E agora, qual interpretação devemos fazer diante dessas duas afirmações?
Antes de qualquer julgamento precipitado, é necessário compreender que não há contradição em Jesus. Há, sim, contextos diferentes e uma pedagogia espiritual profunda.
Quando Jesus afirma que “o trabalhador tem direito ao seu salário”, Ele está falando da dignidade daquele que se dedica integralmente à missão. Trata-se do sustento necessário para quem vive do anúncio do Reino. Já quando ensina “de graça recebestes, de graça deveis dar”, Ele recorda que a graça não é mercadoria, o dom de Deus não pode ser transformado em produto, e o ministério não pode se reduzir a prestação de serviço comercial.
A tensão que vivemos hoje não está apenas na questão financeira, mas na intenção do coração.
O canto na liturgia não é espetáculo.
O ministério de música não é palco.
O altar não é cenário.
A comunidade não é plateia.
A Igreja não é empresa religiosa.
Quando o dom se torna instrumento de autopromoção, quando a celebração se transforma em evento e quando o louvor é condicionado a contrato, algo da essência do Evangelho se perde silenciosamente.
Isso não significa ignorar que músicos, cantores e agentes de pastoral também têm família, responsabilidades e necessidades. A Igreja sempre reconheceu a legitimidade do sustento digno para aqueles que se dedicam ao serviço. O problema não está no apoio ou na ajuda financeira. O problema surge quando o critério deixa de ser o serviço e passa a ser o lucro; quando o chamado cede lugar ao cachê; quando o ministério se submete à lógica do mercado.
A liturgia é ação de Cristo e da Igreja. Nela, o protagonista é o nosso Senhor Jesus Cristo. Todos nós somos servos. O canto existe para elevar a assembleia a Deus, não para exaltar quem canta.
É urgente recuperar a consciência de que o dom é graça antes de ser competência. O talento é vocação antes de ser profissão. E o serviço na Igreja é missão antes de ser oportunidade.
Talvez a pergunta mais honesta não seja: “Pode cobrar ou não pode cobrar?”
Mas sim: “O que move o meu coração quando sirvo?”
É o amor ao Senhor? É o desejo de edificar a comunidade? Ou é a busca de reconhecimento e vantagem?
A resposta não está apenas nos textos bíblicos, mas na coerência de vida.
Precisamos de músicos santos antes de músicos brilhantes.
Precisamos de ministros apaixonados por Cristo antes de profissionais da fé.

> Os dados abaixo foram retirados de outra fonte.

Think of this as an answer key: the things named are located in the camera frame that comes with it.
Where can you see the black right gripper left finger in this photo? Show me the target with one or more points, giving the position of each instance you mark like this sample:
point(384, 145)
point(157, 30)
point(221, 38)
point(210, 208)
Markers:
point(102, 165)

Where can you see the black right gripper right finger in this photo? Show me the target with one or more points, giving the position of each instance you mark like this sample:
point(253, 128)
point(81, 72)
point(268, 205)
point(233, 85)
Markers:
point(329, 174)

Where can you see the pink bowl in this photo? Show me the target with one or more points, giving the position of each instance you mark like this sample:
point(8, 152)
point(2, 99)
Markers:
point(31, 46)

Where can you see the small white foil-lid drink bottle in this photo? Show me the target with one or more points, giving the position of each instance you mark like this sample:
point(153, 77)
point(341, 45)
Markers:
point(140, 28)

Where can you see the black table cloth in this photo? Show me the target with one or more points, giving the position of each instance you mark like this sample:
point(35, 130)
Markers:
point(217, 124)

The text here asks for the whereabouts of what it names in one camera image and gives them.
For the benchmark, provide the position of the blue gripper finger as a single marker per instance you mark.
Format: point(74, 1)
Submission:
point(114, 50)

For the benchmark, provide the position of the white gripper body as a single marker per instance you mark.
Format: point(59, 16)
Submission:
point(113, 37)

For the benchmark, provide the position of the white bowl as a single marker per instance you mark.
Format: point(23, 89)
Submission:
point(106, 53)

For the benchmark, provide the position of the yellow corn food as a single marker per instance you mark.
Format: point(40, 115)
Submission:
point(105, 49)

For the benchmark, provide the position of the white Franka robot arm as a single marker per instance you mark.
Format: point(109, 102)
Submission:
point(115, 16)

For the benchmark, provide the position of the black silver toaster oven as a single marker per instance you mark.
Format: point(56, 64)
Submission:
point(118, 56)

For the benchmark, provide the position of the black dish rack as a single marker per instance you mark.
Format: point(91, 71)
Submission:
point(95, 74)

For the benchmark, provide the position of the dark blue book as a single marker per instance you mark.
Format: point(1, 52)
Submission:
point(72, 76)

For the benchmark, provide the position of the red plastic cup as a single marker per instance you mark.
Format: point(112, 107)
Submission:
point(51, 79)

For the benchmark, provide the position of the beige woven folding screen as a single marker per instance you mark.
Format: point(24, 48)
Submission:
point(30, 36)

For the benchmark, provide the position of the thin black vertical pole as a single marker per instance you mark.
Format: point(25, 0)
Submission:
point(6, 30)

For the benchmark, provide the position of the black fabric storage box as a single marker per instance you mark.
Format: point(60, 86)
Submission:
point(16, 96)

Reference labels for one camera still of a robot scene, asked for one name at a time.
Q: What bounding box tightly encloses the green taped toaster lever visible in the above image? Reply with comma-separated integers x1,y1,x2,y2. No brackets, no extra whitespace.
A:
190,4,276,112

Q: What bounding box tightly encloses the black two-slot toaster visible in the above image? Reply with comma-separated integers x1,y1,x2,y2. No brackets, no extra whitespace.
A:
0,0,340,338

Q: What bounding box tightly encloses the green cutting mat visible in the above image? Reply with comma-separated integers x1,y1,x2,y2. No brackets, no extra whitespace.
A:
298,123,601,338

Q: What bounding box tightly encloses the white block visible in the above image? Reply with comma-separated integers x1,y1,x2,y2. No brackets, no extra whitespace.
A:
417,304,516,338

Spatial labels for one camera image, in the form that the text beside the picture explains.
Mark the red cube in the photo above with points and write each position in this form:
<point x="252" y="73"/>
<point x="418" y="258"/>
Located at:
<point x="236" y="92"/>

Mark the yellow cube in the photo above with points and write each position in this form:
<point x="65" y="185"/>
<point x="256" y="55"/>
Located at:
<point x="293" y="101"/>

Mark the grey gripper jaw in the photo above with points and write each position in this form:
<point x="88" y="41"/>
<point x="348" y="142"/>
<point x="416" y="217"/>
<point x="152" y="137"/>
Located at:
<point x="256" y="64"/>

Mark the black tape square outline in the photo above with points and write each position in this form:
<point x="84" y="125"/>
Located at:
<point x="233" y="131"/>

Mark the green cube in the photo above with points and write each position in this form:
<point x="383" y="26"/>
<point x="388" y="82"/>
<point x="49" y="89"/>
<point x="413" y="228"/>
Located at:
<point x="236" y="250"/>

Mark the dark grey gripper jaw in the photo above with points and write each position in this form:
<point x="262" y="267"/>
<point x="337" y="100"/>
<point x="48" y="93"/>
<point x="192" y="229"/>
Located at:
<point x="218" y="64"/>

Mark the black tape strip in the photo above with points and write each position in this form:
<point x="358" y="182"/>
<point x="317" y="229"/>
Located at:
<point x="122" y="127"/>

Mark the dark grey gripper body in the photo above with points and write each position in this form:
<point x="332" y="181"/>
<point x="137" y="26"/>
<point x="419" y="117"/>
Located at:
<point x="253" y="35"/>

Precisamos de comunidades que saibam valorizar o serviço sem transformar a graça em comércio.
Que o Espírito Santo nos conceda discernimento, para que nossos dons sejam sempre instrumentos de comunhão, e não de divisão; de edificação, e não de escândalo; de louvor autêntico, e não de vaidade disfarçada de espiritualidade.
No final, a questão não é o preço do canto.
É o valor do coração que canta.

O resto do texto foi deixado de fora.